Activity
From start to end, print the entire listing below exactly.

Available data

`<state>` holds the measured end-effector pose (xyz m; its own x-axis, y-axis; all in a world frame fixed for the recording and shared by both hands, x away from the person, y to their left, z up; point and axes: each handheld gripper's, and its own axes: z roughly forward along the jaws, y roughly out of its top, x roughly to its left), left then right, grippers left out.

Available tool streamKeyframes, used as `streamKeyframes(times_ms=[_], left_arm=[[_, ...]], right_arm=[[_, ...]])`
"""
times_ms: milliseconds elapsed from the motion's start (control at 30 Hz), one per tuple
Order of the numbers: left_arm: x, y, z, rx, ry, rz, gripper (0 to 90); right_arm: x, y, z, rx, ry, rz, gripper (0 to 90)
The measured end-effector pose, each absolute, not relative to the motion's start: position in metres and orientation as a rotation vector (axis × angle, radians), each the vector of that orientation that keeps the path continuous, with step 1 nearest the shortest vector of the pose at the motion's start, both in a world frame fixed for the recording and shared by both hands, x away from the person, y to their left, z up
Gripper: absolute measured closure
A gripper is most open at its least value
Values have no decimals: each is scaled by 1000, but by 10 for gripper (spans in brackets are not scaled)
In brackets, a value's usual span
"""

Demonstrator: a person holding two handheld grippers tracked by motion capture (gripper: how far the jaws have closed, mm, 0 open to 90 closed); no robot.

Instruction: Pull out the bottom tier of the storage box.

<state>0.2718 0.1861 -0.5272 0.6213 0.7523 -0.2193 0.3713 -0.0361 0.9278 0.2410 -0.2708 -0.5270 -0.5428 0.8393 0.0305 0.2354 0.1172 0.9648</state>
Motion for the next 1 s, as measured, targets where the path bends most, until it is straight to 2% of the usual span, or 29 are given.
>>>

Response area
`<state>` holds the measured end-effector pose (xyz m; its own x-axis, y-axis; all in a world frame fixed for the recording and shared by both hands, x away from the person, y to their left, z up; point and axes: each handheld gripper's, and its own axes: z roughly forward along the jaws, y roughly out of its top, x roughly to its left), left then right, grippers left out.

Available tool streamKeyframes, used as `streamKeyframes(times_ms=[_], left_arm=[[_, ...]], right_arm=[[_, ...]])`
"""
times_ms: milliseconds elapsed from the motion's start (control at 30 Hz), one per tuple
Order of the numbers: left_arm: x, y, z, rx, ry, rz, gripper (0 to 90); right_arm: x, y, z, rx, ry, rz, gripper (0 to 90)
The measured end-effector pose, each absolute, not relative to the motion's start: position in metres and orientation as a rotation vector (axis × angle, radians), each the vector of that orientation that keeps the path continuous, with step 1 nearest the shortest vector of the pose at the motion's start, both in a world frame fixed for the recording and shared by both hands, x away from the person, y to their left, z up
Gripper: absolute measured closure
A gripper is most open at its least value
Values have no decimals: each is scaled by 1000, but by 10 for gripper (spans in brackets are not scaled)
In brackets, a value's usual span
"""

Demonstrator: a person holding two handheld grippers tracked by motion capture (gripper: how far the jaws have closed, mm, 0 open to 90 closed); no robot.

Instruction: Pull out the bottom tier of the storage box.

<state>0.2718 0.1861 -0.5272 0.6213 0.7523 -0.2193 0.3713 -0.0361 0.9278 0.2410 -0.2708 -0.5270 -0.5428 0.8393 0.0305 0.2354 0.1172 0.9648</state>
Motion for the next 1 s, as measured, targets where the path bends most, until it is straight to 2% of the usual span, or 29 are given.
>>>

The exercise has been completed in full.